A book that can help us understand the world that girls are trying to destroy—or least escape—is the novel Testimony by Anita Shreve, the events of which resemble a notorious incident that took place in the ancient world all the way back in 2005.* The location was Milton Academy, outside Boston, and the incident in question was a sex party, one that involved five boys and one girl in a locker room. Understanding the exact nature of what transpired would require the combined talents of Caligula, Atticus Finch, and Naomi Wolf. On a less teleological level, suffice it to say that the encounter was brief, was (in practical terms, if not in legal ones) consensual, involved oral sex, and seemed to suggest—both to the administrators of Milton and then to the millions of other adults who followed the story once it became national news—that the end of the world was at hand.

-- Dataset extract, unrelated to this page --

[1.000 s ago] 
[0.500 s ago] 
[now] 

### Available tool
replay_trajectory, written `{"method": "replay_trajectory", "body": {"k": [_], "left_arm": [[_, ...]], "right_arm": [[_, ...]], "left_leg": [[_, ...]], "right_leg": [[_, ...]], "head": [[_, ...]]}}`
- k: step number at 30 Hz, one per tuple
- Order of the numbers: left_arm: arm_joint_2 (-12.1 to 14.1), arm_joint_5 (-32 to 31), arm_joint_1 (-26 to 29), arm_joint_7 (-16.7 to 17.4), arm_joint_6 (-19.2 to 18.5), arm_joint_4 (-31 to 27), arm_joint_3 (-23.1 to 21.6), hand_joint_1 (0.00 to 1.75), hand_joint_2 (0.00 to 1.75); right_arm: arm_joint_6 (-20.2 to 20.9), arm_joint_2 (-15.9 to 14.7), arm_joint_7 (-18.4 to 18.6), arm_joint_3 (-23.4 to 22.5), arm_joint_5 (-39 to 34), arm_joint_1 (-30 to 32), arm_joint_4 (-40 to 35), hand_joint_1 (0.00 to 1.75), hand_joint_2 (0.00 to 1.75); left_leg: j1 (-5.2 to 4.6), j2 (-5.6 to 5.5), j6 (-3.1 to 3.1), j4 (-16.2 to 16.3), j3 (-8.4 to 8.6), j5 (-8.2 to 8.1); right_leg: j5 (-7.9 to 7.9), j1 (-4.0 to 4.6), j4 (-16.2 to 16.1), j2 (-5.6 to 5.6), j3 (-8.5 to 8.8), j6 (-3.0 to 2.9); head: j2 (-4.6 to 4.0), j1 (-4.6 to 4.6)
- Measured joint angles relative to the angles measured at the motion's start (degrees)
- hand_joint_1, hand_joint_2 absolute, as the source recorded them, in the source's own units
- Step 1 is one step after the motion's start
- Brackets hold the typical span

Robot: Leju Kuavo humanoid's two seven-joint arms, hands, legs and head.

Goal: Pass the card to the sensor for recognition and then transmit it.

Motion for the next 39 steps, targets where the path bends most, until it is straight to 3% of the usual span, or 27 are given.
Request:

The Milton incident had been addressed in a nonfiction work with the unlovely title Restless Virgins, written by two young women, Abigail Jones and Marissa Miley, who had themselves graduated from Milton only six and seven years earlier, respectively, and who were so shocked by the particular incident—and by the subsequent revelation that it represented a new pattern of behavior at their alma mater—that they spent two years conducting interviews with a number of Milton students on the periphery of the event, including several members of the ice-hockey team.* Their book shed little light on what had really taken place, however, in part because of the narrow focus that its authors adopted. Still young themselves, they centered their attention almost entirely on the perspectives of the students, as though by plumbing the narcissistic reaches of the pubescent mind, one might discover anything beyond the faintest echo of the larger forces that shape adolescent behavior. Furthermore, the kids whom they endlessly interviewed seem to have been eager to spin some wild yarns for their two attractive adult inquisitors. Even if all of the stories in Restless Virgins are true—a supposition that requires you to believe it was common practice for a typical Milton girl to have group sex with an audience watching—their cumulative effect is neither illuminating nor even terribly interesting. Shreve’s novel is a different matter.
Written by a bona fide grown-up (the author turned 63 last fall), Testimony gives us not just the lurid description of what a teen sex party looks like, but also an exploration of the ways that extremely casual sex can shape and even define an adolescent’s emotional life. One-night stands may be perfectly enjoyable exercises for two consenting adults, but teenagers aren’t adults; in many respects, they are closer to their childhoods than to the adult lives they will eventually lead. Their understanding of affection and friendship, and most of all their innocent belief, so carefully nurtured by parents and teachers, that the world rewards kindness and fairness, that there is always someone in authority to appeal to if you are being treated cruelly or not included in something—all of these forces are very much at play in their minds as they begin their sexual lives.